According to a statement from Wheeler’s office, about 40% of city employees have been primarily working remotely. The new plan begins in April.
PORTLAND, Ore. — In a statement released Wednesday, the office of Portland Mayor Ted Wheeler announced that most city employees will need to be working in-person at least half of the time under a new “future of work model” set to begin April of next year.
The plan is supposed to help accommodate Portland’s transition to a new form of government mandated by a charter reform measure approved by voters in November, Wheeler’s office said.
“We’ve heard from city employees loud and clear, and this approach provides maximum flexibility for in-person collaboration, while rising to the significant challenges we face and transformation the City is undergoing,” Wheeler was quoted as saying. “This model brings our workforce together half-time, which will improve the daily services we offer to Portlanders, and better ensures a successful implementation of charter changes Portlanders enthusiastically approved. We need ‘all hands on deck’ for the next 24 months as we navigate through the transition.”
Wheeler’s office underlined that about 60% of city employees have been working in-person “during and after the COVID-19 pandemic.” The remaining 40% have been working in the office one day a week under the current paradigm.
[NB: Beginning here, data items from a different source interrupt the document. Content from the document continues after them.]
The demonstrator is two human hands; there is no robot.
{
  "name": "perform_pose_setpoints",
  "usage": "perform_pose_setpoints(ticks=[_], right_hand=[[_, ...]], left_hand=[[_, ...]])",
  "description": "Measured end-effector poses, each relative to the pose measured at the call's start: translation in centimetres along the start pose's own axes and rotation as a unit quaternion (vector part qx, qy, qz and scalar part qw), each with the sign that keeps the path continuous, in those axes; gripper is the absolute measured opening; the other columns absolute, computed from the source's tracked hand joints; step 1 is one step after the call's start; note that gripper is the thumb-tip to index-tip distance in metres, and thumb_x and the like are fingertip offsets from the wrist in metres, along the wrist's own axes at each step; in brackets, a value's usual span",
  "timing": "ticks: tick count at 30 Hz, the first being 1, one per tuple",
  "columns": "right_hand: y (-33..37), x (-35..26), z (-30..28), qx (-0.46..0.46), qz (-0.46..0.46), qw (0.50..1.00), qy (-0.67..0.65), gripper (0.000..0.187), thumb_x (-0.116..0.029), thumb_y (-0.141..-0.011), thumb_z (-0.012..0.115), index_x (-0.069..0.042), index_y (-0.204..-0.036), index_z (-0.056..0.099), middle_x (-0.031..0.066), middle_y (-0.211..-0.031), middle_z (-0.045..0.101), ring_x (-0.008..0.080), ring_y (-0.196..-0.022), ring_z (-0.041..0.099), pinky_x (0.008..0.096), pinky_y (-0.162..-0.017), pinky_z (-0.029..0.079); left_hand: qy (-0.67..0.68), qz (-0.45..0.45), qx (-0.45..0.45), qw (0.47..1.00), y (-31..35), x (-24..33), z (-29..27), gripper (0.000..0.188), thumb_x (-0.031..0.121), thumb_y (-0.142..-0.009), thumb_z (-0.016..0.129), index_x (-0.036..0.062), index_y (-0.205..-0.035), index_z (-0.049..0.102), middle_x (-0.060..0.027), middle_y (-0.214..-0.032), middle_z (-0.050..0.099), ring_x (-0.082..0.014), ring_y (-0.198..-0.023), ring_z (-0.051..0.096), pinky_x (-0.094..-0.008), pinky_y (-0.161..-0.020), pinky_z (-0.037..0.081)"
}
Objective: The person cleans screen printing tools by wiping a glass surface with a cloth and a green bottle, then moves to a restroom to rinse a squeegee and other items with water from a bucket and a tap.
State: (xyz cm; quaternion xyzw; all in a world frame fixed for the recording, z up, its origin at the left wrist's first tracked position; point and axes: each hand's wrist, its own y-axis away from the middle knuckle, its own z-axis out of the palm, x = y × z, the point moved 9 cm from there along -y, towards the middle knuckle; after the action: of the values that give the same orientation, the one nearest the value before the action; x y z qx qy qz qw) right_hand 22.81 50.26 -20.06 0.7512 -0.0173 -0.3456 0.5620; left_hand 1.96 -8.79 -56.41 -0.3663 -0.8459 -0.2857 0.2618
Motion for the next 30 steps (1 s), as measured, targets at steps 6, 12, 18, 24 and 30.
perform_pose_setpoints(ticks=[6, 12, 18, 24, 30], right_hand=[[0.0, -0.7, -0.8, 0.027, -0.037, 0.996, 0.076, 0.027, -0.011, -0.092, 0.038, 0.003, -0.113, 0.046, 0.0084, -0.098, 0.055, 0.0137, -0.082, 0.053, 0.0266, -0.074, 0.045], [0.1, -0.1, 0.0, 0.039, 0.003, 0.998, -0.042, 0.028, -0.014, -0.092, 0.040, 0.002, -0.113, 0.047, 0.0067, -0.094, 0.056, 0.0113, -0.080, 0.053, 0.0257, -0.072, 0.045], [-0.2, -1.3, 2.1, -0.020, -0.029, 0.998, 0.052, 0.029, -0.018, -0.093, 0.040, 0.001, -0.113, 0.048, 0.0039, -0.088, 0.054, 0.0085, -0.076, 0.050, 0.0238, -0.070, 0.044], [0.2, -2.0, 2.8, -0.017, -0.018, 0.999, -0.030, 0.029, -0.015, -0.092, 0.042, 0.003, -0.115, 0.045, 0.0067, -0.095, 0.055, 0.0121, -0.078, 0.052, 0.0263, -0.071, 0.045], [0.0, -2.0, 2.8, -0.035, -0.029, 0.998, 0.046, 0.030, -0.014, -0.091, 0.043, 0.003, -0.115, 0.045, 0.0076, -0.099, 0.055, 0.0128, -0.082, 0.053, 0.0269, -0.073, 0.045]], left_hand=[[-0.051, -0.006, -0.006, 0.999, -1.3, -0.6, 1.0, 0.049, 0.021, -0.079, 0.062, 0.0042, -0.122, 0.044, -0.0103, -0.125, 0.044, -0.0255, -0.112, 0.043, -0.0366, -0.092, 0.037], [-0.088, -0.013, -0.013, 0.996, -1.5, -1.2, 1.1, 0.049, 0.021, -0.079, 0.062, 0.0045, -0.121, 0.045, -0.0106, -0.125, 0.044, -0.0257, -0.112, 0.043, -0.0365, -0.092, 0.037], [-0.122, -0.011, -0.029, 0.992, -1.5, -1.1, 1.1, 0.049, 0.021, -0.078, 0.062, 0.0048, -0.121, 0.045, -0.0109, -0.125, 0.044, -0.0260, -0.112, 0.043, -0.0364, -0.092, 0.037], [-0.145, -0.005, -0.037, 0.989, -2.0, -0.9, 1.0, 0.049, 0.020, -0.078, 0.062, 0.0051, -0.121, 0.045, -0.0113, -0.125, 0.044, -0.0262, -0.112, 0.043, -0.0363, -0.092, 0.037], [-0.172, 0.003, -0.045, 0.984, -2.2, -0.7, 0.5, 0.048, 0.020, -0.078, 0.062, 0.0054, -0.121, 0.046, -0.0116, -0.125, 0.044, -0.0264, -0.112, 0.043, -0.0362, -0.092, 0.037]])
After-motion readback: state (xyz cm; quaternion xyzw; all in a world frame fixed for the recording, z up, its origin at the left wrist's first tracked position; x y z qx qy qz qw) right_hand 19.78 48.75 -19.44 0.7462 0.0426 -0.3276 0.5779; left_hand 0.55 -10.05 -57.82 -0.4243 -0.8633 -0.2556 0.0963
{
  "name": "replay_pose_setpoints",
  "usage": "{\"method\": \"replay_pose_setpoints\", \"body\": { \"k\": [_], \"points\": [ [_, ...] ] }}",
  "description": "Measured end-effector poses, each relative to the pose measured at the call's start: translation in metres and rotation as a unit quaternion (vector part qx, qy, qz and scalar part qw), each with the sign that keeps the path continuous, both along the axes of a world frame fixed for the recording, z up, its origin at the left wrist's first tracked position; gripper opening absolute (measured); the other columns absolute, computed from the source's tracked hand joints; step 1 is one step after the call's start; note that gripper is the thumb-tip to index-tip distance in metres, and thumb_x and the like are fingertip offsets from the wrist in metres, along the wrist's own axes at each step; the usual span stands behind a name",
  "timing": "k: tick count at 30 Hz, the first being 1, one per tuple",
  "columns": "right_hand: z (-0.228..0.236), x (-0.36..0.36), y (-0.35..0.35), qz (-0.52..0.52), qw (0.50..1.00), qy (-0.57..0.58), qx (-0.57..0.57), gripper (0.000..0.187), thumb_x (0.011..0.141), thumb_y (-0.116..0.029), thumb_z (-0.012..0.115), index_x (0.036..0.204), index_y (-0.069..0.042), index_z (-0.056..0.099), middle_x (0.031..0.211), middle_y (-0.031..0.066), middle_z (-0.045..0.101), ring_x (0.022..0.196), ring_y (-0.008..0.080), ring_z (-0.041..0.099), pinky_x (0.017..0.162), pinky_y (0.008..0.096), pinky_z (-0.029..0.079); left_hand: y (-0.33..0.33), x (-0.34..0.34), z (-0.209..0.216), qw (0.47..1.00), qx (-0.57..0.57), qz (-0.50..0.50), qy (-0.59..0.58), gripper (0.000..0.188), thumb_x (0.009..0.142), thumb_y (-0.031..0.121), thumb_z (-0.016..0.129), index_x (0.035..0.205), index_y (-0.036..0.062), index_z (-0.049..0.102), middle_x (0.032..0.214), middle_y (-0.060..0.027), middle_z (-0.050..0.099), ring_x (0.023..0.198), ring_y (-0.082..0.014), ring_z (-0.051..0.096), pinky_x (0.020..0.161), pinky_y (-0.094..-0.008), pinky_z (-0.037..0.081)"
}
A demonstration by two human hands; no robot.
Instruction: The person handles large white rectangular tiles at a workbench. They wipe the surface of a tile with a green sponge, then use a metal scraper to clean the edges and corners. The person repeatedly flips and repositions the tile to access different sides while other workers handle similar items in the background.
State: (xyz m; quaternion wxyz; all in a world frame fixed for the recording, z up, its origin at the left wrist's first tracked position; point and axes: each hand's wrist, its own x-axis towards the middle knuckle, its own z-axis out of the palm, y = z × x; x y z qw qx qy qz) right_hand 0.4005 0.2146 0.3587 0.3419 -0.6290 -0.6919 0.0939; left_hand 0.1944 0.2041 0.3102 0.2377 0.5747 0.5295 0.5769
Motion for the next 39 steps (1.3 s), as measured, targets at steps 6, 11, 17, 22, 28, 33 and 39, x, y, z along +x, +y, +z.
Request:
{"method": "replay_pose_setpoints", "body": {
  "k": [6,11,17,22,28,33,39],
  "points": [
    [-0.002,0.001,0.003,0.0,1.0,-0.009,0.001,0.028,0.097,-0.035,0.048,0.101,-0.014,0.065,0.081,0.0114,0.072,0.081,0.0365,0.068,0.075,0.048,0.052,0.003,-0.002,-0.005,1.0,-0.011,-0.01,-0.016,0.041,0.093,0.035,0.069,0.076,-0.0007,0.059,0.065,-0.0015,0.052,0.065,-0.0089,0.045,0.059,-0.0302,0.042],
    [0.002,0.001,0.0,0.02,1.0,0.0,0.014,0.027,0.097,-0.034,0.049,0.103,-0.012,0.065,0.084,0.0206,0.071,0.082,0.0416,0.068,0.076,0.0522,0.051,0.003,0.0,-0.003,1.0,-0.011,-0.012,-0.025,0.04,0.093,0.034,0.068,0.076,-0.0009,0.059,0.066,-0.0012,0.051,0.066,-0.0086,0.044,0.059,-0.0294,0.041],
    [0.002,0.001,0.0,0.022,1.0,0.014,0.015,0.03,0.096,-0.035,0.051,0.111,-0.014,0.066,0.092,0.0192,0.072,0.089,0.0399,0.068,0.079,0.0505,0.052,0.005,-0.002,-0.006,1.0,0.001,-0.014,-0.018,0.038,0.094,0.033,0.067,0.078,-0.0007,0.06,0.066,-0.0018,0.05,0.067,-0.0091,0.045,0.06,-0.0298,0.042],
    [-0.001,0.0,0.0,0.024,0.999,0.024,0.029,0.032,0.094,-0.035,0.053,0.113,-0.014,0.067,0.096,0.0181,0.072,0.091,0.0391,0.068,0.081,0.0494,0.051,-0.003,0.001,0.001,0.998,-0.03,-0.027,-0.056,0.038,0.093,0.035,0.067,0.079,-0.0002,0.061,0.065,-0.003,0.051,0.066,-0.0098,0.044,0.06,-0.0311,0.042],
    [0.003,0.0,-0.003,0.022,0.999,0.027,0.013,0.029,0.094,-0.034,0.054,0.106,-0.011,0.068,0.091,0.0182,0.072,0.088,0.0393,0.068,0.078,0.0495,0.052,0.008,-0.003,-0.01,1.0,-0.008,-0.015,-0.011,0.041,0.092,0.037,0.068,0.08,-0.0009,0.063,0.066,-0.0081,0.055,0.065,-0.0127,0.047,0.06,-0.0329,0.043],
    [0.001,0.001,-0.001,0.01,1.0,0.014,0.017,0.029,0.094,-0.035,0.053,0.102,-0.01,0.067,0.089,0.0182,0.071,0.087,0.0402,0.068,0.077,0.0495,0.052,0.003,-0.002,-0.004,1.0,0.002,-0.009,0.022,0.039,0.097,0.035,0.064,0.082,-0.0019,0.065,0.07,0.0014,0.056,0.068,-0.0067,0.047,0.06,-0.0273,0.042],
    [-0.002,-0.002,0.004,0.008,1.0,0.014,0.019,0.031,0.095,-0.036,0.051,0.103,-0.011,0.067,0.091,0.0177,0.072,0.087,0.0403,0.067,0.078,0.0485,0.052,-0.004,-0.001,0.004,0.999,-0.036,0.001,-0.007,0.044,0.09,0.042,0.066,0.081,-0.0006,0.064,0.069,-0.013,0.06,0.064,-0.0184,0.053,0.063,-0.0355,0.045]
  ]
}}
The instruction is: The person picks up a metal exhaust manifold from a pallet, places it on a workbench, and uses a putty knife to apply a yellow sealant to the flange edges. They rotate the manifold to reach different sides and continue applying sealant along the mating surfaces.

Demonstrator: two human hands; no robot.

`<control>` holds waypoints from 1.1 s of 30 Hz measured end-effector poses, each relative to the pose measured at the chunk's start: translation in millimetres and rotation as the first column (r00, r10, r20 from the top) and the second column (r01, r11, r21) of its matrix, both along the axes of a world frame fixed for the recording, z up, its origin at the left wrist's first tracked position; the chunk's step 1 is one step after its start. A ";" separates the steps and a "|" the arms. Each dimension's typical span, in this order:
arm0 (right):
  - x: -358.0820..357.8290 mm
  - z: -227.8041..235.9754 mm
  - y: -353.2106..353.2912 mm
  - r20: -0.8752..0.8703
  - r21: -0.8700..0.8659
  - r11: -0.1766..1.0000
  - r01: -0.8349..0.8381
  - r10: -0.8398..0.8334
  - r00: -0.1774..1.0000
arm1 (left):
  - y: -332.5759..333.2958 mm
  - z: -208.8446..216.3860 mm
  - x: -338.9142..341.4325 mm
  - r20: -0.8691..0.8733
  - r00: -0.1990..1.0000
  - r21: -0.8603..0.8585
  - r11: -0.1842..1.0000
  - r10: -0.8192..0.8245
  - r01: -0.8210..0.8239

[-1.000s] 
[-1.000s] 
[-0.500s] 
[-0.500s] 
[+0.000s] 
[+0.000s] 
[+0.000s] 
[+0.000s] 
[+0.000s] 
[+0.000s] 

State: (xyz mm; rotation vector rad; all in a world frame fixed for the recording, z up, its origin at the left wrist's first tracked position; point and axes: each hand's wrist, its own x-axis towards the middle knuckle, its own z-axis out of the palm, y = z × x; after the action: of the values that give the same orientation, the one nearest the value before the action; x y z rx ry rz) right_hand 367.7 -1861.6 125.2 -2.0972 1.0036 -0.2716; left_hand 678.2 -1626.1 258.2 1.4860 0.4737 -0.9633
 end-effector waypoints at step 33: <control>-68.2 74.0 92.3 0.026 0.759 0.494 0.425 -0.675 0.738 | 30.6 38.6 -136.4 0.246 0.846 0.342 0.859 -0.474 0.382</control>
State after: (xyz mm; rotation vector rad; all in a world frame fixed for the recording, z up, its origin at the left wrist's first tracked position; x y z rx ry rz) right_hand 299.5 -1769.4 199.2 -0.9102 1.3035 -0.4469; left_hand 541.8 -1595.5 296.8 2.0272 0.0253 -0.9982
The new plan would designate a few positions as fully remote “using defined criteria,” Wheeler’s office said. Everyone else would need to be working in-person at least half of their total hours, with the new schedule effective in April 2023.
At the same time, the model promises to “maximize flexibility” for both in-person and hybrid positions, with employees and managers working to set schedules and establish new agreements on remote work.
The model also calls for a rule, which would need to be approved by the city council, that would require all employees to work either from Oregon or Washington, even if working remotely.
Finally, Wheeler’s model calls for the creation of a citywide exceptions process to allow for hybrid employees with special circumstances to “modify” the requirement to work in-person.
“City Council has asked that the Office of Management and Finance continue to prioritize flexibility and collaboration in implementing this new model,” the statement from Wheeler’s office concludes. “Managers and supervisors will receive tools and training to support employees and maximize the value of in-person work. All employees will have an opportunity to meet with their managers to discuss how to best to flex their work schedules.”
A return to more in-person work has been discussed since at least June of 2021. Prior to the pandemic, nearly 3,000 of the city’s employees worked in downtown offices, and some business owners have criticized the city for not pushing to get more employees back downtown, which they see as an important part of revitalizing the area.